» **Work request**
Lines outside the range are not wanted. Give again exactly the lines between the line holding "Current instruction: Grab" and the line holding "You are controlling", inclusive, from the listing below.

» **Raw data**

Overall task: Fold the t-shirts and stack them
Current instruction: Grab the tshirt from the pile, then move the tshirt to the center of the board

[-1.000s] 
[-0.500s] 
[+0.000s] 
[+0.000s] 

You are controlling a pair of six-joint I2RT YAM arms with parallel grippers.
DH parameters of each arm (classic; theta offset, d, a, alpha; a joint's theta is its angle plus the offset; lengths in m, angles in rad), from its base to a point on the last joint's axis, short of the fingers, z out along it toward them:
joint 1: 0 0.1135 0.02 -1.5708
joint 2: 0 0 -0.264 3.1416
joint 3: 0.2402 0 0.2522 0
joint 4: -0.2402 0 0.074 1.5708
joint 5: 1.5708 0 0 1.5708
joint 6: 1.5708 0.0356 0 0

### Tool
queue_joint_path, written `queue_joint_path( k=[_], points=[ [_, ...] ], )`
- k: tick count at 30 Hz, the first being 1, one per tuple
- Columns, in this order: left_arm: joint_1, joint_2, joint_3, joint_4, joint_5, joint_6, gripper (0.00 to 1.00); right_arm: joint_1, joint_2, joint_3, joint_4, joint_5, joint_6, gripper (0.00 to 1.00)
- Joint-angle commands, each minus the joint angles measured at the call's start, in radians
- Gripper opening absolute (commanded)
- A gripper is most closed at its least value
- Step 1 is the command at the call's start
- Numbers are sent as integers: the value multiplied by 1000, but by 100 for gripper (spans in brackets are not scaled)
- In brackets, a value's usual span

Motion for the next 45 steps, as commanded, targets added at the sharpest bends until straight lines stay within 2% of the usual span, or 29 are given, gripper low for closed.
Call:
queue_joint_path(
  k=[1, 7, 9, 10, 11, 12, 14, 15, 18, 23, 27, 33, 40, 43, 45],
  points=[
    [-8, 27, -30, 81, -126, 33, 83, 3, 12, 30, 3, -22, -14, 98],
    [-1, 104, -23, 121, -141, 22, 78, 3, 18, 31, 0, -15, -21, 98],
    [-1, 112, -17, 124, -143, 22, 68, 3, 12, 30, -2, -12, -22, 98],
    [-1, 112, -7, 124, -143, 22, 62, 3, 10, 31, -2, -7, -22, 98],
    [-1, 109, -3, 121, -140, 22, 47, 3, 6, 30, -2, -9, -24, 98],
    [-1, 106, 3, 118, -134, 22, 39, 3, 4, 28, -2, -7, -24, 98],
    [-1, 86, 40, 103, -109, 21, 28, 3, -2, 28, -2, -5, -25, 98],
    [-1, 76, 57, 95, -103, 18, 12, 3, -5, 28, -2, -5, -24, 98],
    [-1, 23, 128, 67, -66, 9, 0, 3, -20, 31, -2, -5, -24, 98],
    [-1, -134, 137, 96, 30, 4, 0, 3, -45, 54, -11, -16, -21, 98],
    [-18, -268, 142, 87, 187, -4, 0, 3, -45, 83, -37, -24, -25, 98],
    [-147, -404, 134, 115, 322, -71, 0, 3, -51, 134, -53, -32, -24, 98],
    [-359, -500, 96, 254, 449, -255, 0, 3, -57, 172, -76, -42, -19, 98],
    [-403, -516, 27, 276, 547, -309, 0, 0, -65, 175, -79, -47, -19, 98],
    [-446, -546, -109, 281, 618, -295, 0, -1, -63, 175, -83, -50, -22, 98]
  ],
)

» **Answer space**
Current instruction: Grab the tshirt from the pile, then move the tshirt to the center of the board

[-1.000s] 
[-0.500s] 
[+0.000s] 
[+0.000s] 

You are controlling a pair of six-joint I2RT YAM arms with parallel grippers.

What came before makes up the full response.